### Task to carry out
Could you copy out all the lines in the material below where the word "changes" occurs?

[Start of section]

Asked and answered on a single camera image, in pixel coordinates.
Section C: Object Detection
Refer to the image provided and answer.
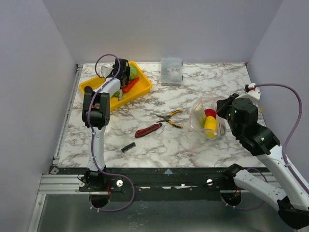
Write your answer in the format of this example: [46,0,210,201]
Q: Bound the green cabbage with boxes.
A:
[129,64,138,81]

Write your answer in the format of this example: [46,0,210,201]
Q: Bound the green grapes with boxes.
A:
[113,91,120,97]

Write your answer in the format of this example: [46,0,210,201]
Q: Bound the yellow plastic tray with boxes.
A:
[79,61,152,112]

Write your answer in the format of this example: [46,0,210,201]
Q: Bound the purple red onion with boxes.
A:
[217,123,226,136]

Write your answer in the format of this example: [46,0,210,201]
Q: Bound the yellow lemon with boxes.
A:
[204,116,217,138]

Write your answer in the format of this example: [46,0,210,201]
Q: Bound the red tomato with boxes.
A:
[204,109,217,118]

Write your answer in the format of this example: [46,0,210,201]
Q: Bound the clear zip top bag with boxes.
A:
[189,97,226,140]

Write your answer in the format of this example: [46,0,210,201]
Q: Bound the green white leek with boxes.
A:
[194,105,207,129]

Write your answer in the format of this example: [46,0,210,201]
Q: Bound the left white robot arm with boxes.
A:
[82,57,130,191]

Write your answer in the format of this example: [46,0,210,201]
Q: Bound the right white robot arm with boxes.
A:
[216,93,309,230]

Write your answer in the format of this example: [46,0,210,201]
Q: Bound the orange carrot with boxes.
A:
[122,77,139,93]

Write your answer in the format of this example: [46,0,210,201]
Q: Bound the grey fish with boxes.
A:
[117,91,123,101]

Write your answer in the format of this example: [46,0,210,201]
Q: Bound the clear plastic screw box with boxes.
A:
[160,58,183,86]

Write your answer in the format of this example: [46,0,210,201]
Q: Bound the red black utility knife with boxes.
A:
[135,123,162,138]

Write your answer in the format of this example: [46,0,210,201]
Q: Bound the black chip comb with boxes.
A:
[121,142,136,153]

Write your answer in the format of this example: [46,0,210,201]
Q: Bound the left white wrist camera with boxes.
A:
[100,66,113,78]

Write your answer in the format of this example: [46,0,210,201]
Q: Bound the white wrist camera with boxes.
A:
[244,83,261,102]
[100,66,113,78]

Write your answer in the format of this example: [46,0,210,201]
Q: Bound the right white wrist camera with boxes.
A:
[244,83,261,102]

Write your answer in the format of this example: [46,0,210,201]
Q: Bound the yellow handled pliers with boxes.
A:
[156,109,183,129]

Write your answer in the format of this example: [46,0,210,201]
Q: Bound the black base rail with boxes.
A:
[50,166,239,202]

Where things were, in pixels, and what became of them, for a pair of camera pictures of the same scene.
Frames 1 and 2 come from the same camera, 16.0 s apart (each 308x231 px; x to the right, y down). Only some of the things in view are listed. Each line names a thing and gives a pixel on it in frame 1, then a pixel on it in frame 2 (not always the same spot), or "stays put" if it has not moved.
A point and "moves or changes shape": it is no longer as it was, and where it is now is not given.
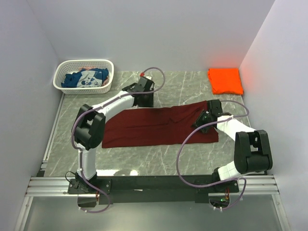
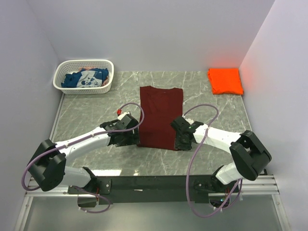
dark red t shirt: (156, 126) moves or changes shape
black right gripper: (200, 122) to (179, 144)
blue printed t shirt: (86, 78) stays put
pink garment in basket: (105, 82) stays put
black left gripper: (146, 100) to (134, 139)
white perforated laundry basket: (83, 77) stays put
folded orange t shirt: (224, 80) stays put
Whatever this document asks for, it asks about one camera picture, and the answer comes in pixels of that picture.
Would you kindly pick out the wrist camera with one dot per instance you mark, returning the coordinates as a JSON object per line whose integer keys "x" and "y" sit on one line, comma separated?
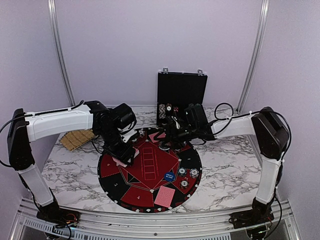
{"x": 125, "y": 120}
{"x": 197, "y": 120}

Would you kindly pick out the black chip carrying case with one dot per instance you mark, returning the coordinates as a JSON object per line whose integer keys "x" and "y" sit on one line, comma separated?
{"x": 180, "y": 89}

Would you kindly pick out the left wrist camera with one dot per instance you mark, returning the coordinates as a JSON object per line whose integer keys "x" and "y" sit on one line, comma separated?
{"x": 125, "y": 120}

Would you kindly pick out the blue small blind button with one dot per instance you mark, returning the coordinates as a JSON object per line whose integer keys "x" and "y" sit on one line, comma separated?
{"x": 169, "y": 176}

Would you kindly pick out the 50 chips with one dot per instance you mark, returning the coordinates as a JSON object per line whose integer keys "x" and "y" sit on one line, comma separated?
{"x": 181, "y": 172}

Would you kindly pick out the right aluminium frame post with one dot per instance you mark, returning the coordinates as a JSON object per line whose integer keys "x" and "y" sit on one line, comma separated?
{"x": 260, "y": 33}

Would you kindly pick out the aluminium frame post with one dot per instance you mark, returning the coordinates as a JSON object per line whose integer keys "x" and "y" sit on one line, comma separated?
{"x": 59, "y": 50}
{"x": 260, "y": 33}

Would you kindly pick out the left aluminium frame post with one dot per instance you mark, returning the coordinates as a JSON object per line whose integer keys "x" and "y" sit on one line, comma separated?
{"x": 59, "y": 50}

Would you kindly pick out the round red black poker mat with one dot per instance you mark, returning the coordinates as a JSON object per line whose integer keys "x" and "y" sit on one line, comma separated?
{"x": 135, "y": 187}

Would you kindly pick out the cream blue chips in case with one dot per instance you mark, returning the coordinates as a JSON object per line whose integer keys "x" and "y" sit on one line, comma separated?
{"x": 164, "y": 111}

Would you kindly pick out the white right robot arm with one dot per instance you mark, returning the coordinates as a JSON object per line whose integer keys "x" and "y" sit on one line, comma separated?
{"x": 230, "y": 175}

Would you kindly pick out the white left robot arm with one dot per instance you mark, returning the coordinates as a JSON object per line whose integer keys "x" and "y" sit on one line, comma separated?
{"x": 114, "y": 125}

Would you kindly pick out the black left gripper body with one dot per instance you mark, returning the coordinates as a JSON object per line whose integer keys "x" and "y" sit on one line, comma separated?
{"x": 113, "y": 146}

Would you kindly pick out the aluminium front rail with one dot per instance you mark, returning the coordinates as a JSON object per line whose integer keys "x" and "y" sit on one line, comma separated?
{"x": 204, "y": 225}

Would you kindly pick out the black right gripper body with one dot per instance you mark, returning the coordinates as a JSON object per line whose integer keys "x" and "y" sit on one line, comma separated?
{"x": 179, "y": 138}

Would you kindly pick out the woven bamboo tray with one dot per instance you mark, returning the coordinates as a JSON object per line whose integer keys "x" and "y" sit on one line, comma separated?
{"x": 72, "y": 140}

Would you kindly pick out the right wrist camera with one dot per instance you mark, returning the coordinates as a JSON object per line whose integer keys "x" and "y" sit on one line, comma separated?
{"x": 197, "y": 120}

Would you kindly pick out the red playing card deck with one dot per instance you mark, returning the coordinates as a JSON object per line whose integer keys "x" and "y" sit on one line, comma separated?
{"x": 128, "y": 158}

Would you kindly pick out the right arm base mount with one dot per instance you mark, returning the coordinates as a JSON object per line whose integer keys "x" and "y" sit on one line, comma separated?
{"x": 258, "y": 214}

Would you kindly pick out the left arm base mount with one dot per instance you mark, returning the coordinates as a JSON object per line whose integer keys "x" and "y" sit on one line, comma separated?
{"x": 57, "y": 215}

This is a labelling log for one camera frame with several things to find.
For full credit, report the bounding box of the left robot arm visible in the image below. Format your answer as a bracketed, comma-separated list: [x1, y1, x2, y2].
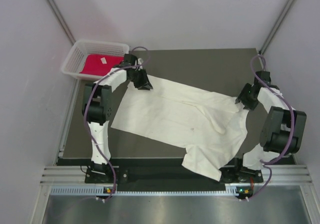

[End of section]

### Result of this exercise
A point and "moves or changes shape": it is no longer as it was, and where it is now is not given.
dark red t shirt: (156, 126) moves or changes shape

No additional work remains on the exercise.